* [Exercise brief]
Reproduce the data exactly; no word may be added or dropped.

* [Material provided]
□ □ □ □ □

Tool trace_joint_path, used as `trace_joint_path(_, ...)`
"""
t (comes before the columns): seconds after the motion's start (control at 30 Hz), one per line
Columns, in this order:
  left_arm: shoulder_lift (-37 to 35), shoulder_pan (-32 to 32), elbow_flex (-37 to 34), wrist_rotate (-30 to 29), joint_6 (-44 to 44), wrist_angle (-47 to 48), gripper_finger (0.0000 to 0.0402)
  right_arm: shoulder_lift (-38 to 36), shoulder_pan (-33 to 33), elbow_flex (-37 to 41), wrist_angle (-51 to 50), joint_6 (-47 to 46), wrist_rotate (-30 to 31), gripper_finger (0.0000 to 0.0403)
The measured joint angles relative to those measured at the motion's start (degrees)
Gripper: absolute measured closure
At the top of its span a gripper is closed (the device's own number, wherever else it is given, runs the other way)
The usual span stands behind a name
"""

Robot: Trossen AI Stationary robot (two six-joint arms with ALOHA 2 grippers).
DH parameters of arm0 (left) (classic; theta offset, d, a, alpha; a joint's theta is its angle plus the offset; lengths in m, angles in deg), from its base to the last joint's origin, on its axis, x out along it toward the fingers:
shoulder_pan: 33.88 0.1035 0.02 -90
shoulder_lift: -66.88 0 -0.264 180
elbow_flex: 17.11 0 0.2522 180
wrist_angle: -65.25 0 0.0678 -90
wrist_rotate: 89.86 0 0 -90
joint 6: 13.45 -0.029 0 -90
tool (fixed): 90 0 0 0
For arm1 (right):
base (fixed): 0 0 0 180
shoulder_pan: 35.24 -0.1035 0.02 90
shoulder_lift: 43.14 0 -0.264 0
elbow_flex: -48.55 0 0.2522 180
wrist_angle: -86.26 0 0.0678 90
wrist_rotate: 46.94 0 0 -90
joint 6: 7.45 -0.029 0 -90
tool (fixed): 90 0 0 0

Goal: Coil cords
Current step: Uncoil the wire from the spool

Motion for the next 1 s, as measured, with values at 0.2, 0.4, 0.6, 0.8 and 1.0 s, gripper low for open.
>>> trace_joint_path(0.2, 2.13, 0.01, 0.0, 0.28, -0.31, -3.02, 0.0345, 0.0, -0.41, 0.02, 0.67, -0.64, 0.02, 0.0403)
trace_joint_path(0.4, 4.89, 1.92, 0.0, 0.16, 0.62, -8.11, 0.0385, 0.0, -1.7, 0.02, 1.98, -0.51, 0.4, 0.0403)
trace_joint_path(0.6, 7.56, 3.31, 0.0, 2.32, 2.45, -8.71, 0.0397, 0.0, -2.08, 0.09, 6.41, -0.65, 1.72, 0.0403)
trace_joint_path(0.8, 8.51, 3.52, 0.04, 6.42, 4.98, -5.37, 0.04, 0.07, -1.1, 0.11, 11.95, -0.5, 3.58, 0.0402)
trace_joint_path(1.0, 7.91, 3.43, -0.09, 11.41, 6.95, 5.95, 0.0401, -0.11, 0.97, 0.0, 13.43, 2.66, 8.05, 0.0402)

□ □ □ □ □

* [Reply to the task]
Tool trace_joint_path, used as `trace_joint_path(_, ...)`
"""
t (comes before the columns): seconds after the motion's start (control at 30 Hz), one per line
Columns, in this order:
  left_arm: shoulder_lift (-37 to 35), shoulder_pan (-32 to 32), elbow_flex (-37 to 34), wrist_rotate (-30 to 29), joint_6 (-44 to 44), wrist_angle (-47 to 48), gripper_finger (0.0000 to 0.0402)
  right_arm: shoulder_lift (-38 to 36), shoulder_pan (-33 to 33), elbow_flex (-37 to 41), wrist_angle (-51 to 50), joint_6 (-47 to 46), wrist_rotate (-30 to 31), gripper_finger (0.0000 to 0.0403)
The measured joint angles relative to those measured at the motion's start (degrees)
Gripper: absolute measured closure
At the top of its span a gripper is closed (the device's own number, wherever else it is given, runs the other way)
The usual span stands behind a name
"""

Robot: Trossen AI Stationary robot (two six-joint arms with ALOHA 2 grippers).
DH parameters of arm0 (left) (classic; theta offset, d, a, alpha; a joint's theta is its angle plus the offset; lengths in m, angles in deg), from its base to the last joint's origin, on its axis, x out along it toward the fingers:
shoulder_pan: 33.88 0.1035 0.02 -90
shoulder_lift: -66.88 0 -0.264 180
elbow_flex: 17.11 0 0.2522 180
wrist_angle: -65.25 0 0.0678 -90
wrist_rotate: 89.86 0 0 -90
joint 6: 13.45 -0.029 0 -90
tool (fixed): 90 0 0 0
For arm1 (right):
base (fixed): 0 0 0 180
shoulder_pan: 35.24 -0.1035 0.02 90
shoulder_lift: 43.14 0 -0.264 0
elbow_flex: -48.55 0 0.2522 180
wrist_angle: -86.26 0 0.0678 90
wrist_rotate: 46.94 0 0 -90
joint 6: 7.45 -0.029 0 -90
tool (fixed): 90 0 0 0

Goal: Coil cords
Current step: Uncoil the wire from the spool

Motion for the next 1 s, as measured, with values at 0.2, 0.4, 0.6, 0.8 and 1.0 s, gripper low for open.
>>> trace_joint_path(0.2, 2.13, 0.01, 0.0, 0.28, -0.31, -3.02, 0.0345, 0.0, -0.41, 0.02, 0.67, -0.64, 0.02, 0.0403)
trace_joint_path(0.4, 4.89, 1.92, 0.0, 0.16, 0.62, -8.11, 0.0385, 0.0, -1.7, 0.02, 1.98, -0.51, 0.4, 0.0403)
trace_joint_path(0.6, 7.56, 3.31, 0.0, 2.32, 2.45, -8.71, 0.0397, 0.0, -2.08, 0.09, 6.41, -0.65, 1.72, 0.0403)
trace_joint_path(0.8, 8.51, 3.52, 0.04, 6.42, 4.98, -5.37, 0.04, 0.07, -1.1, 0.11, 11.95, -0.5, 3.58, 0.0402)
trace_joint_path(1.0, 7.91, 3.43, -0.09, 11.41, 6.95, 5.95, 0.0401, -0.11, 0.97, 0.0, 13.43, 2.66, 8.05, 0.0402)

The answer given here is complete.